### What this task involves
Reproduce every line of the listing below exactly.

--- Information provided Enclosed Below ---

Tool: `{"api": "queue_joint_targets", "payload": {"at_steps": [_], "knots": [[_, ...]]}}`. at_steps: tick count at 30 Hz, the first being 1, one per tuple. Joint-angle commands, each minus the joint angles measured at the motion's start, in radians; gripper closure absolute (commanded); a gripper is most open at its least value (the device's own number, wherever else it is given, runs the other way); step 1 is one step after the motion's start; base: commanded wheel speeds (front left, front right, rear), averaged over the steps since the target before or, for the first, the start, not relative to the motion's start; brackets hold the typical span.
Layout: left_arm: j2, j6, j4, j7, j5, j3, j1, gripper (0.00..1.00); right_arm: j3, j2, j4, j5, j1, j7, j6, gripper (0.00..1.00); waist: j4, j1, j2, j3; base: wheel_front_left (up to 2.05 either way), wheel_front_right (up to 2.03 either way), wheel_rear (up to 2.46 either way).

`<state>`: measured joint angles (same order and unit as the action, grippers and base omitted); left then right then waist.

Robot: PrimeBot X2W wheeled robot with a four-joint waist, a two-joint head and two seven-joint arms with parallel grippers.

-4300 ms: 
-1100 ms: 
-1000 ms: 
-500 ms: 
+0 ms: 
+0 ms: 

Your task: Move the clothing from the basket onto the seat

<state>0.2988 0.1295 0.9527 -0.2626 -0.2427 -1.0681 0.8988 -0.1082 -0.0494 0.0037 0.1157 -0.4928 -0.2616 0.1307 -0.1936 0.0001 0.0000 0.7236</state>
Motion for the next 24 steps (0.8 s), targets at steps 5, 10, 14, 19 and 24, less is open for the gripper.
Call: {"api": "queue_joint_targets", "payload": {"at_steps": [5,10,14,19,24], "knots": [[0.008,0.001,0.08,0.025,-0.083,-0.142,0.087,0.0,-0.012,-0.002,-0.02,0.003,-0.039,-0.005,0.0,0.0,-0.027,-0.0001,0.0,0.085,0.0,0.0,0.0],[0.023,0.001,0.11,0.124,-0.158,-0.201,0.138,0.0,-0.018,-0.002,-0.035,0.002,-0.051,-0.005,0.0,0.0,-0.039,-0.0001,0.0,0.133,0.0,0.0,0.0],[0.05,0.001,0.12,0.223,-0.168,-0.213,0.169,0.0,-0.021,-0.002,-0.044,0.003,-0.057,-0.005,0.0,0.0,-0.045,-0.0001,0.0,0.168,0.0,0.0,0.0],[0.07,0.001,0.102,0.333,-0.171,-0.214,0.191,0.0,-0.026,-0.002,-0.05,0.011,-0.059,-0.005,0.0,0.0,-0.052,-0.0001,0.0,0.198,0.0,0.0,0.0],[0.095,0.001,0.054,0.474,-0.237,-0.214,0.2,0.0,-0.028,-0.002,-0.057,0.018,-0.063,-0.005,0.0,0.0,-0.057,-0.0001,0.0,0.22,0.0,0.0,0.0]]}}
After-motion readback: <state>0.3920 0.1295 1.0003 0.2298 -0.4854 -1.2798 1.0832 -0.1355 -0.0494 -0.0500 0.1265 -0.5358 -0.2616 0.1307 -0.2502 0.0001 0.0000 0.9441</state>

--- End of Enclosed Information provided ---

### Response
Tool: `{"api": "queue_joint_targets", "payload": {"at_steps": [_], "knots": [[_, ...]]}}`. at_steps: tick count at 30 Hz, the first being 1, one per tuple. Joint-angle commands, each minus the joint angles measured at the motion's start, in radians; gripper closure absolute (commanded); a gripper is most open at its least value (the device's own number, wherever else it is given, runs the other way); step 1 is one step after the motion's start; base: commanded wheel speeds (front left, front right, rear), averaged over the steps since the target before or, for the first, the start, not relative to the motion's start; brackets hold the typical span.
Layout: left_arm: j2, j6, j4, j7, j5, j3, j1, gripper (0.00..1.00); right_arm: j3, j2, j4, j5, j1, j7, j6, gripper (0.00..1.00); waist: j4, j1, j2, j3; base: wheel_front_left (up to 2.05 either way), wheel_front_right (up to 2.03 either way), wheel_rear (up to 2.46 either way).

`<state>`: measured joint angles (same order and unit as the action, grippers and base omitted); left then right then waist.

Robot: PrimeBot X2W wheeled robot with a four-joint waist, a two-joint head and two seven-joint arms with parallel grippers.

-4300 ms: 
-1100 ms: 
-1000 ms: 
-500 ms: 
+0 ms: 
+0 ms: 

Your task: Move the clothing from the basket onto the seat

<state>0.2988 0.1295 0.9527 -0.2626 -0.2427 -1.0681 0.8988 -0.1082 -0.0494 0.0037 0.1157 -0.4928 -0.2616 0.1307 -0.1936 0.0001 0.0000 0.7236</state>
Motion for the next 24 steps (0.8 s), targets at steps 5, 10, 14, 19 and 24, less is open for the gripper.
Call: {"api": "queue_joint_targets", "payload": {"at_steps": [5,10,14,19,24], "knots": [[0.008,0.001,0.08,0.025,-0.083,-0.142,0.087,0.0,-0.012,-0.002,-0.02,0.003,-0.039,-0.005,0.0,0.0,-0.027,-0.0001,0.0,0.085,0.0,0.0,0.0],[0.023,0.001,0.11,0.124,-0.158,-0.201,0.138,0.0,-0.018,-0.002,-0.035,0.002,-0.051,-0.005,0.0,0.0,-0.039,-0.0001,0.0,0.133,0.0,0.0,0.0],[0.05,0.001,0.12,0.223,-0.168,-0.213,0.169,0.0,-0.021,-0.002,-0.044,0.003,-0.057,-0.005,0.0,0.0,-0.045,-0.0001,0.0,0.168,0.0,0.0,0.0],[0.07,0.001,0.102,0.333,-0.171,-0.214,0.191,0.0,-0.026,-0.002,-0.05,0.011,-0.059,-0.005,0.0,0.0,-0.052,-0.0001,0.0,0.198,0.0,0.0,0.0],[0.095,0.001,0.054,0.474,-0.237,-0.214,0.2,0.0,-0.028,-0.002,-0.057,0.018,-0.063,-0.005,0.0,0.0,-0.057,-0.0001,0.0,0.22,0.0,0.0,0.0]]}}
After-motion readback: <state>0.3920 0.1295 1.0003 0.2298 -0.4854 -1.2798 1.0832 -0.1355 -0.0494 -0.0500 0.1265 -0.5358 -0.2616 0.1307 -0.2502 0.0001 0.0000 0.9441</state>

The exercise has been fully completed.